This application claims the benefit of priority to Japanese Patent Application No. 2020-036601 filed on Mar. 4, 2020. The entire contents of this application are hereby incorporated herein by reference.
The present invention relates to a rescue network system for watercraft.
An operator of a watercraft, when encountering some kind of trouble during navigation, informs another watercraft navigating nearby of the occurrence of an emergency by using a tool such as a whistle, a smoke marker, or so forth. Alternatively, the operator calls for a rescue service by using a communication means such as a mobile phone.
However, in order for the operator of the troubled watercraft to successfully inform the another watercraft of the occurrence of the emergency by using the tool, it is premised that the another watercraft is located at a distance nearby enough to fall within the field of view of the troubled watercraft. Because of this, the method of informing the another watercraft of the occurrence of the emergency by using the tool is not suitable for a place with low marine traffic or a place with poor visibility due to complicated terrain.

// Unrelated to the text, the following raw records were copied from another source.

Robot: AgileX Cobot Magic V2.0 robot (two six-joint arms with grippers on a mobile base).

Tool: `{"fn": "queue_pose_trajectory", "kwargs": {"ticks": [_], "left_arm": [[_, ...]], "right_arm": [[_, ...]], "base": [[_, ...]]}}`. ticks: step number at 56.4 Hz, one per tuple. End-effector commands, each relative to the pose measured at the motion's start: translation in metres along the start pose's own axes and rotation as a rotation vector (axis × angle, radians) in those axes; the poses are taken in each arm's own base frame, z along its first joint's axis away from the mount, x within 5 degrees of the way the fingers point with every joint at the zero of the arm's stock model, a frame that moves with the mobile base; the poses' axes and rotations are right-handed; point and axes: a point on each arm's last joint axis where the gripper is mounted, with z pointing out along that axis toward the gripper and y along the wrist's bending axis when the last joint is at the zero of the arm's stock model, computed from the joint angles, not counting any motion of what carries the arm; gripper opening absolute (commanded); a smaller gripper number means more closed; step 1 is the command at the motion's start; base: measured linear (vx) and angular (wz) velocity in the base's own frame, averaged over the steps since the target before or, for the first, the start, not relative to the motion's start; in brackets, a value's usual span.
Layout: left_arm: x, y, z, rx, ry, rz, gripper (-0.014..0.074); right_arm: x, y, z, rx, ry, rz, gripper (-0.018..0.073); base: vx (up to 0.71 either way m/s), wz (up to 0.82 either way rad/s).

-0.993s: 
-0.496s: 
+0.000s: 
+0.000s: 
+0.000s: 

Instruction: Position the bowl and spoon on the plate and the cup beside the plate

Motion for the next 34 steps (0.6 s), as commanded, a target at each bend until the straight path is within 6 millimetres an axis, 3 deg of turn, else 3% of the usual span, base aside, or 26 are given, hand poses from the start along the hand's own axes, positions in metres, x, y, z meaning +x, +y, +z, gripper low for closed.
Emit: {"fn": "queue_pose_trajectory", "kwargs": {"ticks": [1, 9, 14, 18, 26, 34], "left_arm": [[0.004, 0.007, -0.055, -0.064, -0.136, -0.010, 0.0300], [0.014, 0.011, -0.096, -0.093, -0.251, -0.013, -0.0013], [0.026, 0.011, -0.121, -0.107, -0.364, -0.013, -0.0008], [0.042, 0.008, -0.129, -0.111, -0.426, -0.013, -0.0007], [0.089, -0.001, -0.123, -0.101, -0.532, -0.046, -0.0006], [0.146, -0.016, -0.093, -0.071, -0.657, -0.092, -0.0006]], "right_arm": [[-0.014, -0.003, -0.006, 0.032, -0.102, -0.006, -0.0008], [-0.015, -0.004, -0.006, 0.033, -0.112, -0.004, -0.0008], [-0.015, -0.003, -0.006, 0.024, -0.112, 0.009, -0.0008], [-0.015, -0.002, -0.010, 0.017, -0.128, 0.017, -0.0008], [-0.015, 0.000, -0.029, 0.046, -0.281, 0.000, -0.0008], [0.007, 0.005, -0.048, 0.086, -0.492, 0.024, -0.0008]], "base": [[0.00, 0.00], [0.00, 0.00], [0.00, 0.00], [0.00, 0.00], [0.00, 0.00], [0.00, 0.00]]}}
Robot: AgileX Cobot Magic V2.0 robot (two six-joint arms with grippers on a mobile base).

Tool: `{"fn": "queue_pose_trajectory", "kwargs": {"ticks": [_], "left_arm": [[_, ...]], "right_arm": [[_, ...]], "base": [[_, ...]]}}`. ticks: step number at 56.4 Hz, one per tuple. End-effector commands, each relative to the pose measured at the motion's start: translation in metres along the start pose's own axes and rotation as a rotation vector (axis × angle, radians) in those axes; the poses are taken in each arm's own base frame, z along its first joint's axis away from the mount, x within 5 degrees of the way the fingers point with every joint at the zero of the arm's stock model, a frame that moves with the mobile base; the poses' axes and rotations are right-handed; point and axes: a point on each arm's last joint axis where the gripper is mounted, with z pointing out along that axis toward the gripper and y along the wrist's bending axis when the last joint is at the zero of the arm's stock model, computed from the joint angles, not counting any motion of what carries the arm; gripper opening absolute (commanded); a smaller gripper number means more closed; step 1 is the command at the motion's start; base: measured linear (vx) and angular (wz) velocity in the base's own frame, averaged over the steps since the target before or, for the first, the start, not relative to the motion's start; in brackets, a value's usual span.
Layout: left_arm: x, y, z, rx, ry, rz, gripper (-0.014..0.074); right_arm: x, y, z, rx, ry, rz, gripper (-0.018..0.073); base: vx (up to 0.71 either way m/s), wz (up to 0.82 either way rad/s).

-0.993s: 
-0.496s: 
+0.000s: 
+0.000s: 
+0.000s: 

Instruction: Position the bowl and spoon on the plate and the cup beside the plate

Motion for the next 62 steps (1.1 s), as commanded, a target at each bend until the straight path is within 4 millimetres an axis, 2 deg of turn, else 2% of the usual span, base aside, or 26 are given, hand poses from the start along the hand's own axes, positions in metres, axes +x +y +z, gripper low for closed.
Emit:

In calling for a rescue service, the operator of the troubled watercraft is supposed to wait for the arrival of a rescue team from a far-away base, which takes a considerable time for the operator to be rescued. Incidentally, when a watercraft of an acquaintance happens to pass nearby, the operator of the troubled watercraft can be quickly rescued by making a phone call for rescue to the acquaintance watercraft. However, such a situation seldom occurs.
Preferred embodiments of the present invention provide systems that are each able to transmit and receive a distress signal of a watercraft such that the watercraft is able to be quickly rescued even without other watercraft being located close enough to be within the field of view of the watercraft.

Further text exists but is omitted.